* [Task goal] Only the pictures are to be dropped, and the rest of the data should be copied exactly.

[[ Excerpted data open ]]

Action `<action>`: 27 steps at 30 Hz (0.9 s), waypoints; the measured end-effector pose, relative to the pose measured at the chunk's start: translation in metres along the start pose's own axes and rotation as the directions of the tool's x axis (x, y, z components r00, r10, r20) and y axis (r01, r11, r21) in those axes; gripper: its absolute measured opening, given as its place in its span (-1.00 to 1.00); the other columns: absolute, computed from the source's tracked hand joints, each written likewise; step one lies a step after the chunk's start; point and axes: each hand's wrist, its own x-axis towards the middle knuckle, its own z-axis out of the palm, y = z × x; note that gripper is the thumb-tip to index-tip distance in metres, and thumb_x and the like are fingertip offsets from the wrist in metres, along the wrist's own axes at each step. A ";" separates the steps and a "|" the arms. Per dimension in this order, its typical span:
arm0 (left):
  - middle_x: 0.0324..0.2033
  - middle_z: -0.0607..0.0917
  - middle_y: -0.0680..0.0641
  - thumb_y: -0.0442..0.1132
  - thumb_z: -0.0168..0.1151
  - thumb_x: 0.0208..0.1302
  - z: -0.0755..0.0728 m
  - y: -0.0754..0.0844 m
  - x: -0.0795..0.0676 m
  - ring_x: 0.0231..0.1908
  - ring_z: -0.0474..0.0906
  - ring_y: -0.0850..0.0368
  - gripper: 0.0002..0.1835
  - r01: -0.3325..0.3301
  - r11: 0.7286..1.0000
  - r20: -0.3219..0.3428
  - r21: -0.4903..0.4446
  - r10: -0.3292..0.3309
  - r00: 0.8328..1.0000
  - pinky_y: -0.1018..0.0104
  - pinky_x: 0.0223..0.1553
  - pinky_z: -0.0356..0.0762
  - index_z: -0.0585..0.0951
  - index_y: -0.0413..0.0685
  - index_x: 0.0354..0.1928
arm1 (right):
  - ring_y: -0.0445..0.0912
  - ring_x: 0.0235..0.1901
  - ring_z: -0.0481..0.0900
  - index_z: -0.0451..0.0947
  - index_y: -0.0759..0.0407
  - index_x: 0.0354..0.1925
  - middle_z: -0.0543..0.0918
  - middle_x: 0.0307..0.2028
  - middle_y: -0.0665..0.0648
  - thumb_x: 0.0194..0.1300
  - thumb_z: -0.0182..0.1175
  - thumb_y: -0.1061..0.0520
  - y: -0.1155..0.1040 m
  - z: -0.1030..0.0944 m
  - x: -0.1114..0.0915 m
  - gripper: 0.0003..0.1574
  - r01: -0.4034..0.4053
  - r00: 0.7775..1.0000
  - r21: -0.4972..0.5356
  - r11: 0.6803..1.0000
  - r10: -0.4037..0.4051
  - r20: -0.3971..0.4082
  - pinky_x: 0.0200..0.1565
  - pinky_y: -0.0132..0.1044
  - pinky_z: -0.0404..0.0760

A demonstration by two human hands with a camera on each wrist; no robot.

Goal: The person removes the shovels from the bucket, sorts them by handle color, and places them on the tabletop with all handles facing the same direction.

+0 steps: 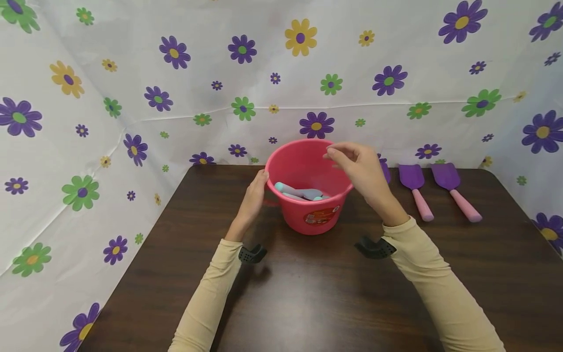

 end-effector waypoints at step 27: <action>0.24 0.60 -0.19 0.07 -0.22 0.60 -0.001 0.003 -0.003 0.22 0.50 -0.11 -0.43 -0.036 0.992 -0.023 0.117 0.038 0.999 -0.22 0.22 0.56 0.44 -0.11 0.39 | 0.13 -0.04 0.74 0.62 0.38 0.15 0.75 -0.03 0.32 0.51 0.22 0.11 0.001 0.053 0.022 -0.59 0.108 0.978 -0.049 0.993 -0.097 0.184 -0.04 -0.32 0.74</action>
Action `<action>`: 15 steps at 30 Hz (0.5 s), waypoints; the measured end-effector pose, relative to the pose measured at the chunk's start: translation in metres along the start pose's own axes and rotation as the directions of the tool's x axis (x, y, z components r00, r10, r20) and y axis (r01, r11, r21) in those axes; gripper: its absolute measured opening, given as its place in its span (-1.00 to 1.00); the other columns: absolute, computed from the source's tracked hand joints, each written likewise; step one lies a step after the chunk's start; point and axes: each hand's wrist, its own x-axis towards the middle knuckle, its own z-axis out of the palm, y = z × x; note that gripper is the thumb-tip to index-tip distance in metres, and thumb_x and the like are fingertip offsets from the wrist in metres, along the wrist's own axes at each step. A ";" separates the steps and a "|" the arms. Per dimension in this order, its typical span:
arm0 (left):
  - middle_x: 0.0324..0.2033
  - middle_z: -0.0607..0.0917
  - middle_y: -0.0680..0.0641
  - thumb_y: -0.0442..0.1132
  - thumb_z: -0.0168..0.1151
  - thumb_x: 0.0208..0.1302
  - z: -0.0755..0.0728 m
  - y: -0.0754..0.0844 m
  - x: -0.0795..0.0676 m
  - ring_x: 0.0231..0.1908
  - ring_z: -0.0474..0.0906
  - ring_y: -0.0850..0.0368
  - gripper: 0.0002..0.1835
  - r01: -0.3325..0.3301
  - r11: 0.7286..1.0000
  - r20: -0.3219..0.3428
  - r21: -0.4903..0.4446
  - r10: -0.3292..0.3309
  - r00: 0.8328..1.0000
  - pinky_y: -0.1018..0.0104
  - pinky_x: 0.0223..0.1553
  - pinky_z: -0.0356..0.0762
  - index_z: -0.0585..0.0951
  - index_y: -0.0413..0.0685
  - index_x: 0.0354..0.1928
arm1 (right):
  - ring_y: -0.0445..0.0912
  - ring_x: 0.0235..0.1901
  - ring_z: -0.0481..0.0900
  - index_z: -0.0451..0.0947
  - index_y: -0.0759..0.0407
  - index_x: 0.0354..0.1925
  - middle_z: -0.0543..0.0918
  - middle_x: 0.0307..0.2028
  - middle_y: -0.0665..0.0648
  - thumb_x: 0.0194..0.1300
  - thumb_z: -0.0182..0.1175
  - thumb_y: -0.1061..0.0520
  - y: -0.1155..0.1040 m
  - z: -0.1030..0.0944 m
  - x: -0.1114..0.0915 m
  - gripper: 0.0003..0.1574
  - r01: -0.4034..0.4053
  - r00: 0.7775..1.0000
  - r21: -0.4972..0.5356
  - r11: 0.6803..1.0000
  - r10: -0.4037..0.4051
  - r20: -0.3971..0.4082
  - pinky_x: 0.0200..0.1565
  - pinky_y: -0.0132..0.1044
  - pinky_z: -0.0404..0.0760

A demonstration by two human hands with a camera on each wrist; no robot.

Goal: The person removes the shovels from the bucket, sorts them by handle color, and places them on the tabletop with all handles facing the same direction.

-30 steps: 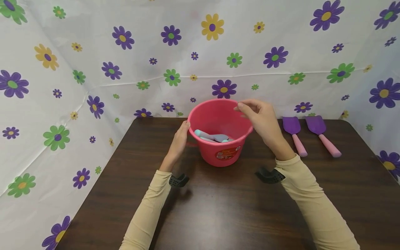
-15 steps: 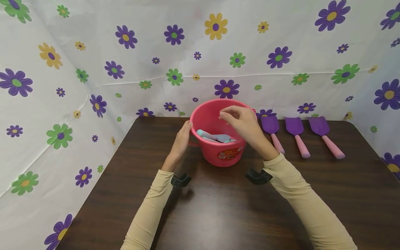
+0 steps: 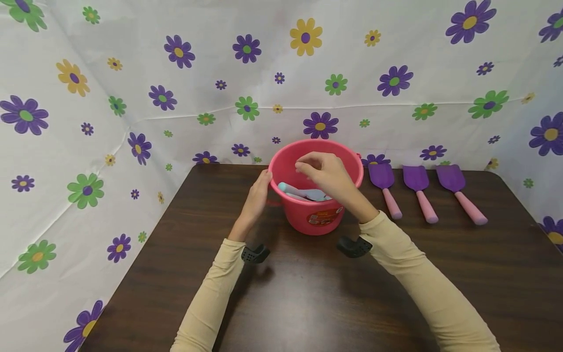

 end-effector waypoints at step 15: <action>0.23 0.61 -0.19 0.09 -0.21 0.60 0.000 0.000 0.000 0.21 0.52 -0.12 -0.43 -0.011 1.000 -0.003 0.010 0.011 1.000 -0.20 0.22 0.56 0.46 -0.10 0.38 | 0.17 -0.04 0.75 0.60 0.39 0.19 0.73 0.01 0.34 0.46 0.26 0.14 -0.002 0.014 0.011 -0.55 -0.060 0.995 -0.058 0.997 0.064 0.072 0.03 0.03 0.75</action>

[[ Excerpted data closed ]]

* [Task response]
Action `<action>`: 27 steps at 30 Hz (0.9 s), waypoints; the measured end-effector pose, relative to the pose measured at the chunk's start: translation in metres along the start pose's own axes and rotation as the directions of the tool's x axis (x, y, z components r00, r10, r20) and y axis (r01, r11, r21) in those axes; gripper: its absolute measured opening, given as its place in its span (-1.00 to 1.00); the other columns: absolute, computed from the source's tracked hand joints, each written likewise; step one lies a step after the chunk's start; point and axes: each hand's wrist, its own x-axis towards the middle knuckle, its own z-axis out of the palm, y = z × x; note that gripper is the thumb-tip to index-tip distance in metres, and thumb_x and the like are fingertip offsets from the wrist in metres, along the wrist's own axes at each step. A ";" separates the steps and a "|" the arms. Per dimension in this order, its typical span:
arm0 (left):
  - middle_x: 0.0324..0.2033
  - middle_z: -0.0607..0.0917
  - middle_y: -0.0680..0.0641
  - thumb_y: -0.0442..0.1132
  - thumb_z: -0.0168..0.1151
  - thumb_x: 0.0208..0.1302
  - z: -0.0755..0.0728 m
  - y: -0.0754..0.0844 m
  - x: -0.0795..0.0676 m
  - ring_x: 0.0231..0.1908
  - ring_z: -0.0474..0.0906
  - ring_y: -0.0850..0.0368
  - gripper: 0.0002..0.1835
  - r01: -0.3325..0.3301
  - r11: 0.7286..1.0000
  - r20: -0.3219..0.3428
  - r21: -0.4903..0.4446
  - r10: -0.3292..0.3309
  - r00: 0.8328..1.0000
  - pinky_y: -0.1018..0.0104
  - pinky_x: 0.0223..0.1553
  - pinky_z: -0.0356..0.0762
  - index_z: -0.0585..0.0951
  - index_y: -0.0413..0.0685
  - index_x: 0.0354..0.1928
arm1 (right):
  - ring_y: -0.0445..0.0912
  - ring_x: 0.0235..0.1901
  - ring_z: -0.0481..0.0900
  - index_z: -0.0451..0.0947
  - index_y: -0.0759..0.0407
  - index_x: 0.0354..0.1925
  - middle_z: -0.0543..0.0918
  - middle_x: 0.0307..0.2028
  - middle_y: -0.0665..0.0648
  - thumb_x: 0.0194..0.1300
  - thumb_z: -0.0182..0.1175
  - thumb_y: -0.1061..0.0520
  - y: -0.1155..0.1040 m
  - z: -0.1030..0.0944 m
  - x: -0.1114..0.0915 m
  - gripper: 0.0003..0.1574
  - r01: -0.4034..0.4053
  - r00: 0.7775..1.0000
  - r21: -0.4972..0.5356
  - r11: 0.6803..1.0000
  - r10: -0.4037..0.4051
  - r20: -0.3971..0.4082
  - pinky_x: 0.0200..0.1565
  - pinky_y: -0.0132..0.1044
  - pinky_z: -0.0404..0.0760

A demonstration by two human hands with a camera on each wrist; no robot.

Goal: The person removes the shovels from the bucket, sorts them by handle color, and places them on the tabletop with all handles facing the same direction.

+0 steps: 

 end-effector waypoints at step 27: <action>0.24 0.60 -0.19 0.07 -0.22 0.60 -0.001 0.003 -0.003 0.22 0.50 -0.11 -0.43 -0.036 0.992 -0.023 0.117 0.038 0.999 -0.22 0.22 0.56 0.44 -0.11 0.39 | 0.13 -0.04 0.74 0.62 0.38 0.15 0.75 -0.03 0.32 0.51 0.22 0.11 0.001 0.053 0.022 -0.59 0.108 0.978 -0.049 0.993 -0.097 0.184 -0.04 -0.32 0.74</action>
Action `<action>`: 15 steps at 30 Hz (0.5 s), waypoints; the measured end-effector pose, relative to the pose measured at the chunk's start: translation in metres along the start pose's own axes and rotation as the directions of the tool's x axis (x, y, z components r00, r10, r20) and y axis (r01, r11, r21) in those axes; gripper: its absolute measured opening, given as its place in its span (-1.00 to 1.00); the other columns: absolute, computed from the source's tracked hand joints, each written likewise; step one lies a step after the chunk's start; point and axes: each hand's wrist, its own x-axis towards the middle knuckle, its own z-axis out of the palm, y = z × x; note that gripper is the thumb-tip to index-tip distance in metres, and thumb_x and the like are fingertip offsets from the wrist in metres, along the wrist's own axes at each step. A ";" separates the steps and a "|" the arms. Per dimension in this order, its typical span:
arm0 (left):
  - middle_x: 0.0324..0.2033
  - middle_z: -0.0607..0.0917
  - middle_y: -0.0680..0.0641
  - thumb_y: -0.0442..0.1132
  - thumb_z: -0.0168..0.1151
  - thumb_x: 0.0208..0.1302
  - z: -0.0755..0.0728 m
  - y: -0.0754..0.0844 m
  - x: -0.0795..0.0676 m
  - ring_x: 0.0231..0.1908
  - ring_z: -0.0474..0.0906
  - ring_y: -0.0850..0.0368
  - gripper: 0.0002..0.1835
  - r01: -0.3325..0.3301
  - r11: 0.7286..1.0000
  - r20: -0.3219..0.3428
  - r21: -0.4903..0.4446
  - r10: -0.3292..0.3309
  - r00: 0.8328..1.0000
  - pinky_y: -0.1018..0.0104
  - pinky_x: 0.0223..0.1553
  - pinky_z: -0.0356..0.0762
  - index_z: -0.0585..0.0951
  - index_y: -0.0413..0.0685
  - index_x: 0.0354..0.1928
arm1 (right):
  - ring_y: -0.0445..0.0912
  - ring_x: 0.0235..0.1901
  - ring_z: -0.0481..0.0900
  - index_z: -0.0451..0.0947
  - index_y: -0.0759..0.0407
  - index_x: 0.0354..0.1925
  - middle_z: -0.0543..0.0918
  - middle_x: 0.0307..0.2028
  - middle_y: -0.0665..0.0648
  - thumb_x: 0.0194..0.1300
  - thumb_z: -0.0182..0.1175
  - thumb_y: -0.1061..0.0520
  - y: -0.1155..0.1040 m
  - z: -0.1030..0.0944 m
  - x: -0.1114..0.0915 m
  - gripper: 0.0003..0.1574
  - r01: -0.4034..0.4053
  - r00: 0.7775..1.0000
  - r21: -0.4972..0.5356
  - r11: 0.6803..1.0000
  - r10: -0.4037..0.4051
  - r20: -0.3971..0.4082
  - pinky_x: 0.0200..0.1565
  - pinky_y: -0.0132..0.1044
  - pinky_z: -0.0404..0.0760

A demonstration by two human hands with a camera on each wrist; no robot.

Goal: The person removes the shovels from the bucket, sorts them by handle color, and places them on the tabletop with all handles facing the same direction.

-30 steps: 
-15 steps: 
+0 steps: 

 end-effector waypoints at step 15: <action>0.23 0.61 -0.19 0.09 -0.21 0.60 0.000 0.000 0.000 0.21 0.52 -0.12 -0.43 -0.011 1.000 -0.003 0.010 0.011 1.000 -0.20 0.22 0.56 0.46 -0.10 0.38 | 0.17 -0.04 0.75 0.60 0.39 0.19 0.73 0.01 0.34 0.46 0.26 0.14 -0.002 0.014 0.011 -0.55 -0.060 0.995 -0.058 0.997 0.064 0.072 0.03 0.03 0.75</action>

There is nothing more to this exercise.